The battle was pretty much a rout after that.

* * *

Arcee caught up with them not long after all the drones were dust. She regarded the Upgraded Chromia with suspicion at first, and then outright surprised exasperation once her identity was explained.

"I've been tracking her for a few cycles now," she explained. "I could never figure out where she'd disappear to, though, so it's been slow-going." She rested her gun against her shoulder, cycling air through her vents in a huff. "Elita wanted to know who's been saving our afts and to make sure it wasn't some sort of 'con trick."

"Not a 'con trick," Imbrium said reassuringly. "And your friend's random blackouts should stop now, if the lore is right. And it generally is."

"So you _knew_ about this?"

"Eh…sort of," Imbrium replied. "A 'companion' as she's called doesn't show up too often. And it really could've been a trick as Lady Pink here suggested." He nodded to Arcee. "Anyways, we had to make sure. According to tradition, once the companion's identity has been discovered the memory loss and blackouts stop."

"Never should have started in the first place," Chromia grumbled, staring at her hands. "Primus, I look like Jazz and Prowl's love-sparkling. How do I go back to me?"

There was a long pause before the Earth bots and their rabbit cracked up laughing. It took awhile before Imbrium had enough breath to explain the process of reverting to a confused and impatient Chromia.

* * *

**A/N: **Yup, still writing. I have a job writing for an Indie game now, though, so I don't have a whole lot of time for fanfiction at the moment :(. (If you're interested in RPGs and fantasy settings, check out dominionarts(dot)blogspot(dot)com. Our current release schedule is for March next year, but we update the blog weekly with content so people can get a look at what we're doing. Yes, this is a shameless plug.)


	56. Activate!

**Activate! Part I**

The explosion from the power plant rocked the battlefield, and Optimus could only be thankful that all the human personnel had already been evacuated before the Energon blew. Even still, his Autobots were losing badly, and he only had one card left to play.

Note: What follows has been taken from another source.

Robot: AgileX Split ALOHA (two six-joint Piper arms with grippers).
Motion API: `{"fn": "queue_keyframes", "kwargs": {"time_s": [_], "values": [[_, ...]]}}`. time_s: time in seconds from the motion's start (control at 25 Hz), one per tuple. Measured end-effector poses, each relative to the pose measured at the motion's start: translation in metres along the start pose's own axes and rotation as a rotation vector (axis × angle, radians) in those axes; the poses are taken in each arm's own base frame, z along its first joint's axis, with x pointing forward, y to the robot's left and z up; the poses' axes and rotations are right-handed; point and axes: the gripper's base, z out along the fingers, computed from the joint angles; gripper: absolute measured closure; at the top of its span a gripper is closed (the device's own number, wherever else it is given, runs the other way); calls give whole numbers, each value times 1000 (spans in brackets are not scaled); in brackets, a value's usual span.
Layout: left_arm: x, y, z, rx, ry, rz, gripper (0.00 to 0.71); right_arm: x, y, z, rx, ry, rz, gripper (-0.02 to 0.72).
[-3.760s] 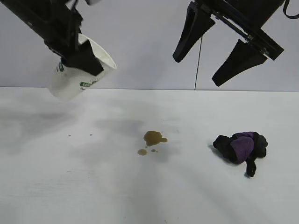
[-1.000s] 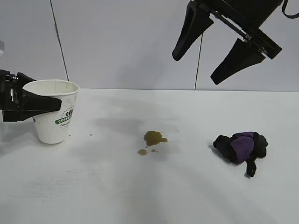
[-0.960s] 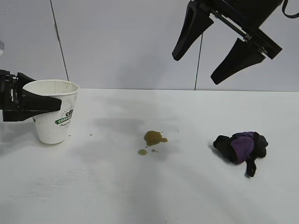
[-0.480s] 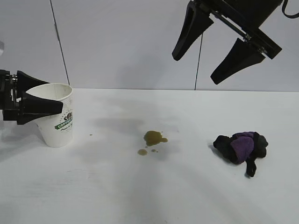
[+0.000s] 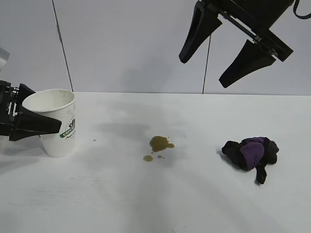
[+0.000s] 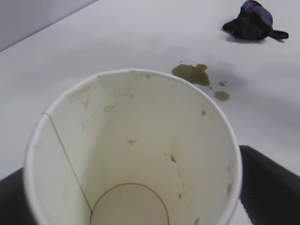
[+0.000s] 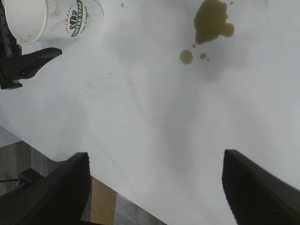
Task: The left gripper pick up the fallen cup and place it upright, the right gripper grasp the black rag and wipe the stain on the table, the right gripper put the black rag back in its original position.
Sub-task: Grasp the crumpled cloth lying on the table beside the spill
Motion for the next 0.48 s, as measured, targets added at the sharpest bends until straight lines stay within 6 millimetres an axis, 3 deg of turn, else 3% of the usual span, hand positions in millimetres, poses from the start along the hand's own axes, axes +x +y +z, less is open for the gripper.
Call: {"fn": "queue_keyframes", "kwargs": {"time_s": [0.16,0.24,0.48], "values": [[17,12,-19,-100,107,-126,23,0,0,0,0,0,0,167],[17,20,-35,-188,125,-219,23,0,0,0,0,0,0,167],[-34,29,-109,-495,-44,-604,23,0,0,0,0,-1,0,167]]}}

::Prowl, Jazz,:: Optimus said over a private channel, ::I hate to ask this of you, old friends…::

::No, Prime, I believe you are correct.:: Prowl looked over the battlefield where their forces were valiantly fighting a losing battle. ::The time for secrecy is over.::

::The kitty cat ain't gonna like this,:: Jazz said wryly.

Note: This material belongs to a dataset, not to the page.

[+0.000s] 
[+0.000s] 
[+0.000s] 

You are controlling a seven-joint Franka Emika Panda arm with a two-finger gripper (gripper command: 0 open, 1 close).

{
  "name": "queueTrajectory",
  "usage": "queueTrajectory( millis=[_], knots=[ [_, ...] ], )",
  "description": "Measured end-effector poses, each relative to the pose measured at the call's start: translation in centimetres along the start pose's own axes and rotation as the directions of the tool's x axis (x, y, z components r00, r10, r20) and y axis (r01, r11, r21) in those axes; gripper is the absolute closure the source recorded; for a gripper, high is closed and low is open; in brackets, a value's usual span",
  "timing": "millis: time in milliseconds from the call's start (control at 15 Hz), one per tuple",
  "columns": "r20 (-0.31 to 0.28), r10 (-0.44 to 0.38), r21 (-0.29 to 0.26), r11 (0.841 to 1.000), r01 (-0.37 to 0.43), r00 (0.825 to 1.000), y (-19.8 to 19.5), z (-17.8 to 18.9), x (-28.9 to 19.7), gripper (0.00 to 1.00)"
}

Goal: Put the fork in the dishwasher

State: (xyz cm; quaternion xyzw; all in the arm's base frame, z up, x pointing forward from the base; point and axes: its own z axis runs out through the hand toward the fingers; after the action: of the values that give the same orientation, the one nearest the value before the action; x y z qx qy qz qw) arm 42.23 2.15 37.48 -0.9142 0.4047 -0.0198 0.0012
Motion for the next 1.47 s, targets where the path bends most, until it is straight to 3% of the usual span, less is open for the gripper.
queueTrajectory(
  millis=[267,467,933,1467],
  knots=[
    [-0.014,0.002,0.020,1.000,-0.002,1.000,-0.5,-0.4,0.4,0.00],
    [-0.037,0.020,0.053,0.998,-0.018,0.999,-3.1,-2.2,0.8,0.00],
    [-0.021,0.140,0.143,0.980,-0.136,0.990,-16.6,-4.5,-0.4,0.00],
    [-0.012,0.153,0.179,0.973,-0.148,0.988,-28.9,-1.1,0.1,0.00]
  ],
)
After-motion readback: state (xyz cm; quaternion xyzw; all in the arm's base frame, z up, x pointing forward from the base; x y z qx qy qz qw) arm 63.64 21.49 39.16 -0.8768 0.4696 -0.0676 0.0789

::She will have to understand the necessity.:: Prowl replied. Then he opened a seldom-used channel, to which he, Jazz, and eight other special bots were linked. ::All those with Upgrades are to activate those Upgrades now, by order of the Prime.::

"Shadow Power, Activate." Prowl snapped out loud, the panel over his chest plate turning grey as his Upgrade began its activation with a flurry of sparkles. All over the battlefield, similar fields of light flared up in a rainbow-hued glory. When the light died down, ten mechs in brightly colored skirts and bows stood out amongst a rain of multicolored glitter. Prowl, clad in a dark grey skirt and bright red bow, lifted his crescent-moon glaive in readiness.

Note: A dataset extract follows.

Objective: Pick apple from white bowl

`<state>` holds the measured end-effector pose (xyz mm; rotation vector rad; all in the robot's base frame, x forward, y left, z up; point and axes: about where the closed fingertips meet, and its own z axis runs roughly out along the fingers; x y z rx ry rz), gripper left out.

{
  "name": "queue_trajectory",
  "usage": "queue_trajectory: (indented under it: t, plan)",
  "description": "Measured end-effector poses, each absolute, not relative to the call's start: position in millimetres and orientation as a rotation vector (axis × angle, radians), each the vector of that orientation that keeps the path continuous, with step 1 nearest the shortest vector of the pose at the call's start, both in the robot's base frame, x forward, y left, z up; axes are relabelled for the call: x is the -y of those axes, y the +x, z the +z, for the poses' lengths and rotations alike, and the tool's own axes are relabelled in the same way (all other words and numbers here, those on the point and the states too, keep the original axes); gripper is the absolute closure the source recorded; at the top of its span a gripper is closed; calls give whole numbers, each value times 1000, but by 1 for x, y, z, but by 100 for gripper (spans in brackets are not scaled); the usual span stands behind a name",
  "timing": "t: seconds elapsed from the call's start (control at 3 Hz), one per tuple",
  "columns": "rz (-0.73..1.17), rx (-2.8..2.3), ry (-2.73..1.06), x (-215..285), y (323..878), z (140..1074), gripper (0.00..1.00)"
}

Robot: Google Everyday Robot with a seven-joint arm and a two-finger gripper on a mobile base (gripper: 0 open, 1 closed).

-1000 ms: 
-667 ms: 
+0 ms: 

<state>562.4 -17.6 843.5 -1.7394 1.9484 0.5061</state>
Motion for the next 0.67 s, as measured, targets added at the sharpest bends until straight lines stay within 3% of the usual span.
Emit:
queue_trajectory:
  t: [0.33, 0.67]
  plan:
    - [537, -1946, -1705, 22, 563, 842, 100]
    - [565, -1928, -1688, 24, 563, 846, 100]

"Holy Heterodyne!" Breakdown raised his gun at the still shining beskirted Prowl. "I don't know what you've done, but if you think that that gaudy display could possibly take _me_ down—"

"Moon Shadow Sickle Revelation." Prowl swung his glaive in Breakdown's direction, and a dark shadow of purple and black swept through him with frightening ease, sending him flying for parts unknown. Prowl gave a swift nod and went to search out the rest of the Stunticons, his glaive trailing bits of shadowy darkness behind him.

* * *

::Magical Bots, Upgrade and kick aft!:: Jazz whooped just after Prowl's order. He subspaced his gun and tapped twice over his chest plate. The hidden panel blazed to life in shimmering blue brilliance. "Music Power, Activate!" A blue skirt swirled around his hips and a bright red bow bloomed over his chest plate. He struck a pose with one hand on a jauntily cocked hip and grinned cheekily at Soundwave as the sparkles settled into his plating.

"Display: Futile." Soundwave said. "Autobot destruction: Imminent."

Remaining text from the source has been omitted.